Dale Vile, originally published on Computer Weekly
Cloud computing is frequently likened to utility services such as electricity, water or gas. If all that’s being consumed is compute cycles or storage space, then this analogy can be useful to understanding what’s on offer.
The ’on-demand’ principle of consuming just what you need when you need it is common to both types of service, as is the ability to switch providers with relative ease when required.
Things can be often be very different, however, when it comes to business application functionality delivered via the so called software-as-a-service – (SaaS) model. If it’s a customer relationship management solution, for example, the way it works is likely to become ingrained in your business, with elements of the service becoming intimately intertwined with your business processes.

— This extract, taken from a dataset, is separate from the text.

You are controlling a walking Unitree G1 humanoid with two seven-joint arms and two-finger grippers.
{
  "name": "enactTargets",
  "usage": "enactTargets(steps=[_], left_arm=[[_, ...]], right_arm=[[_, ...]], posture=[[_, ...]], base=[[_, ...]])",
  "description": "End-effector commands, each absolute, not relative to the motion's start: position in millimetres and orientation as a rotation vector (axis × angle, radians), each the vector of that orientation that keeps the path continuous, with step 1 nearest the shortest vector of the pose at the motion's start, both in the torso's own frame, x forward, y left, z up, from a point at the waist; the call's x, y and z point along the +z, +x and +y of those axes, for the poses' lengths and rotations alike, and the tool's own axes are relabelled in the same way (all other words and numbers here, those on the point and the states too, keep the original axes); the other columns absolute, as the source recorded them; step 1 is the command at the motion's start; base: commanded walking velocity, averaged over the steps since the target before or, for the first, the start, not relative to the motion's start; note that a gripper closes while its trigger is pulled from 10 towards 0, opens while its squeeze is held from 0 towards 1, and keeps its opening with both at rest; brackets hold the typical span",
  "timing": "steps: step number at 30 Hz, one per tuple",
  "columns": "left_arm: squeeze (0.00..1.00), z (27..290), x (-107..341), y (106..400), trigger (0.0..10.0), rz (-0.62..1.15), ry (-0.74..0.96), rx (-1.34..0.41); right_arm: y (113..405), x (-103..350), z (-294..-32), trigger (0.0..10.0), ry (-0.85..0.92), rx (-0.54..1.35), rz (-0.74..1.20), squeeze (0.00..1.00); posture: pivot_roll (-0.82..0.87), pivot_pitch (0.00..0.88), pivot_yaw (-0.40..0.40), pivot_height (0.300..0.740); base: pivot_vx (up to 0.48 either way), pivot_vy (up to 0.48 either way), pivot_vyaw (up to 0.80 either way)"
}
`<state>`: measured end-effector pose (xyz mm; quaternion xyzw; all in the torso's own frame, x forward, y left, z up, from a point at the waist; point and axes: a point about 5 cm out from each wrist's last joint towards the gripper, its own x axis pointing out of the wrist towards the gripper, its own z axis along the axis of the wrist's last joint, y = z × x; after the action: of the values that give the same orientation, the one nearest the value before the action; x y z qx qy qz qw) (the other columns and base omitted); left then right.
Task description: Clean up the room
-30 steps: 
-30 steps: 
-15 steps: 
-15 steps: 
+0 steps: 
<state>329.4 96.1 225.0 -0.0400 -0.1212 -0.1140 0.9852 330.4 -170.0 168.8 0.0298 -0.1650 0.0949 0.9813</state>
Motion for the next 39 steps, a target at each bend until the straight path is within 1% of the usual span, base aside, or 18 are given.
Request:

If you invest time, money and effort in a lot of setup and configuration during implementation, as is par for the course with more complex application services, this dependency becomes stronger. Even with something apparently as straightforward as an e-mail and collaboration service it’s amazing how much of your workflow, security and other information- and process-related policy becomes embedded in the system.
The upshot is that unlike utility services, switching SaaS providers is likely to have an impact well beyond the price you pay and who sends you the bill. Moving from one provider to another, or bringing an application back in house, can involve significant cost and disruption. With this in mind, effective due diligence before committing to a service is critical. And here’s the rub. Cloud rhetoric often creates a false impression of flexibility, which can in turn encourage customers to short-cut or even bypass the checks and balances they would normally apply when making decisions.
So what needs to be considered? The fundamental principles here are no different to the selection of important on-premise software. Some SaaS-specific considerations exist that we’ll come onto in a minute, but it’s worth recapping on the discipline typically used to evaluate a key application package. This is a much better point of reference than utility service selection.
Making sure the solution is a good fit functionally and technically is obvious, but experience over the years highlights many dangers and pitfalls. Making assumptions is one problem, and this can can easily lead to disappointment. You might think a modern customer relationship management (CRM) system would naturally support the latest mobile technology, but that’s not always the case. And we all know that sales reps are sometimes ’economical with the truth’. The solution might well be capable of integrating with your accounting system, but finding out later that 20 man days of professional services or a third-party component is required to achieve this is a nasty surprise.
None of this changes with SaaS. In fact it could be argued that the risks are higher. While we have seen a lot of consolidation in the traditional application marketplace, the cloud space is littered with startups whose services are sometimes based on half-baked and largely unproven home grown solutions. There are then providers who started out with lightweight consumer-class services now opportunistically targeting the business sector with solutions that are not anywhere near ’enterprise-ready’ from a security, access and management perspective.
Choose your supplier with care
Beyond the solution, attention must also be paid to the supplier. Evaluating substance and stability (e.g. financially) is again pretty obvious, but staying-power is even more critical with SaaS. With an on-premise solution a supplier going bust may create a support and maintenance problem, but if it’s SaaS, the service could close down with much more serious and immediate consequences.
The cultural dimension is important too, not so much the touchy-feely stuff such as “putting the customer first” or “becoming a strategic partner” as the supplier’s core values and how these manifest themselves in tangible ways that affect customers. Examples here are policies around licensing, pricing, maintenance and support, and what happens when things go wrong or disputes arise. The degree to which the needs of different industries and company sizes are taken seriously is another consideration.
Turning to SaaS specifically, an extra set of dependencies and constraints exists as a result of limited customer control over the application environment. What happens, for example, when a major functional upgrade or change is made? Are all subscribers forced to take it on at the same time? And what about frequency of upgrades and whether a road map is published to support forward planning and preparation? While trickling out ad hoc updates on a continuous basis may suit some customers, others may prefer changes to be batched up so they can move from one ’release’ to another in a more controlled manner.
Providers vary a lot in terms of practices in this area, and a mismatch can lead to issues around integration, compatibility, compliance and managing users’ expectations. We could go on to talk about the importance of alignment on security policy, data protection, user support, and other things that will be dependent on the nature of the service and provider delivering it. The point is that with SaaS, the system does not belong to the customer, and that has consequences.
But let’s not run away with the notion that SaaS is totally about getting what you are given. Many providers make facilities available which allow self-provisioning of users and features, ’soft’ configuration and tailoring of the service, and effective management of security and access. This goes quite a way towards ensuring that control is maintained in the customer’s hands for most day-to-day requirements. SaaS providers also come in all shapes, cultures and sizes, so the chances of finding an organisational soul-mate are pretty good if effort is put into shopping around.
Get it wrong, however, and the risk of being stuck in the equivalent of a bad marriage is significant, and escaping from the situation could be both expensive and disruptive.